Sumber : Kikis.id
Lelucon:
“logika tak bisa berjalan tanpa logistik”, ada benarnya. Bahkan, logika bisa
disesuaikan pemberi logistik. Sebab logika memang bisa di bolak-balik. Asalkan
logistik terpenuhi, logika bisa berjungkil balik. Mengapa bisa demikian? Karena
logika tak memiliki pegangan pasti. Apalagi bagi yang bangga dengan logika
sendiri.
Berseliwerannya
berbagai status di media sosial pun dalam rangka mempengaruhi logika. Logika
benar bisa jadi rusak. Apalagi logika yang diikuti berasal dari para idola. Tak
peduli latar belakang dan profesi sang idola. Ibarat nya, bau busuk dari mulut
idola akan tercium wangi. Sedang bau wangi dari mulut yang dibenci tetap
terendus busuk. Ironis.
Kiblat
Apa
yang ada dalam pikiran bergantung pada kiblat kebenaran. Patokan apa yang akan
meluruskan sebuah logika, sangat menentukan. Ini tergambar pada ucapan dan
perilaku individu yang bersangkutan. Pembawa kiblat kebenaran yang menjadi
patokan akan menjadi idola. Tingkah laku pembawa kiblat kebenaran akan ditiru
oleh para pengikutnya.
Kiblat
kebenaran bisa berupa kitab suci, berbagai paham, peradaban sebuah bangsa, atau
percampuran dari itu semua. Bagi para pengikutnya, kiblat kebenaran itu
memiliki keunggulan sendiri dibandingkan dengan yang lain. Kesamaan rasa dan
penghargaan terhadap sesuatu menjadi pengikatnya.
Memilah
dan memilih kiblat kebenaran adalah hak setiap insan. Pemilihan itu mendasari
hakikat hidup dan tujuan yang dituju. Apakah kiblat kebenaran itu akan membawa
kebahagiaan atau tidak. Konsekuensi masing-masing tentu sudah dipikirkan
matang-matang. Yang paling penting, pemilihan kiblat kebenaran seharusnya bukan
karena tren atau sekedar ikut-ikutan.
Pahami
benar kiblat kebenaran yang kita ikuti. Karena kepribadian, ucapan, dan
perilaku kita akan tergambar dari kiblat kebenaran yang dipilih. Pertimbangkan
kembali jika kiblat kebenaran yang kita pilih, justru mencelakakan kita. Ini
bukan sekedar mencari sensasi.
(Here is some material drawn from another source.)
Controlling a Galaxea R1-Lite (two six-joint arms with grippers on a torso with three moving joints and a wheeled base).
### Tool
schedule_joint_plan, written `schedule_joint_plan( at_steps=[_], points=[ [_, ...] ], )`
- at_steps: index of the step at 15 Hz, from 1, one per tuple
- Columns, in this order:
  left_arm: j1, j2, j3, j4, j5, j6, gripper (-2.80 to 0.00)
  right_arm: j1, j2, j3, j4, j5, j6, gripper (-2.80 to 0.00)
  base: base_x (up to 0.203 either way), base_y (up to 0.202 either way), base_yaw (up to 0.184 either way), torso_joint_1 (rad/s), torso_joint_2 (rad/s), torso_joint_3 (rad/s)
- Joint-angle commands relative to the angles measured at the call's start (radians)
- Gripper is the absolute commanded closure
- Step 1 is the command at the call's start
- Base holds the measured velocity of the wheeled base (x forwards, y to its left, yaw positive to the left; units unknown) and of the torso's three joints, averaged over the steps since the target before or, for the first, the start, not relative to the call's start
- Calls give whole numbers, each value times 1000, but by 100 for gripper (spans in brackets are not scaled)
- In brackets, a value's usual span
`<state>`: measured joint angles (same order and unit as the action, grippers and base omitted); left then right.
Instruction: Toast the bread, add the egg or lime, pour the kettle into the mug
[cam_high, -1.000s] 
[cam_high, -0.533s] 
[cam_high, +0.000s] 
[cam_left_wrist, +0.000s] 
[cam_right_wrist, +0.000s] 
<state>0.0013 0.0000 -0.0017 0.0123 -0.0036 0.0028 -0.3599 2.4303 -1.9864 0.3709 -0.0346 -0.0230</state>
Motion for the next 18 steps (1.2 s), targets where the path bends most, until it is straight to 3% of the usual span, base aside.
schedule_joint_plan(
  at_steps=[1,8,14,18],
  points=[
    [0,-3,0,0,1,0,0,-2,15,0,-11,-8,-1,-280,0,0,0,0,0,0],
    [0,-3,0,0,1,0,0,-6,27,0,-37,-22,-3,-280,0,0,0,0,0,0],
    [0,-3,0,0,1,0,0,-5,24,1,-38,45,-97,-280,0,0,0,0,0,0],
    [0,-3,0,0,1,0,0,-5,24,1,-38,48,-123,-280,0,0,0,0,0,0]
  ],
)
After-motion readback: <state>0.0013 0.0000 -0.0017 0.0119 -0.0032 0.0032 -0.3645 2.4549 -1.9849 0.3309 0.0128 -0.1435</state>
Kiblat kebenaran adalah jalan hidup.
Menyesuaikan Logika
Logika
yang terbangun bisa terdampak dari pemilihan kiblat kebenaran. Namun ada kala
nya, tidak masuk logika juga. Dangkal dan sempitnya cara kita memandang sesuatu
bisa jadi penyebabnya. Logika dari kiblat kebenaran menjadi tak masuk akal.
Meski kita yakin bahwa kiblat kebenaran itu benar.
Penyesuaian
logika dengan kiblat kebenaran bisa dilakukan. Namun ada kala nya nafsu lebih
besar dari itu. Saat kiblat kebenaran tidak masuk di akal, jalan pintas beralih
menjadi pilihan. Sebenarnya tidak ada paksaan dalam hal ini. Semua menjadi
pilihan dan tanggung jawab masing-masing.
Bagi
sebagian orang, kolaborasi antar berbagai kiblat kebenaran merupakan pilihan
tepat. Sebagian logika diambilkan dari satu sumber, sedang sebagian yang lain
diambilkan dari sumber lain. Inti nya mencari titik keseimbangan dari berbagai
pilihan. Benar kah demikian? Silakan Anda putuskan.
Keterbatasan Logika
Semua
manusia, akal kita dibatasi. Segala yang kita pahami bermula dari pendidikan,
pergaulan, dan pengalaman yang kita alami. Maka tak heran jika masing-masing
orang memiliki pendirian yang berbeda-beda. Yang terpenting, perbedaan itu
jangan menjadi penghalang dalam pergaulan.
Namun,
tak sedikit orang yang mengagungkan logika. Saat semua tak masuk di logika
mereka, maka ditolak. Standar pengukuran adalah masuk dan tidaknya pada logika
mereka. Padahal logika mereka belum tentu bisa diterima oleh orang lain juga.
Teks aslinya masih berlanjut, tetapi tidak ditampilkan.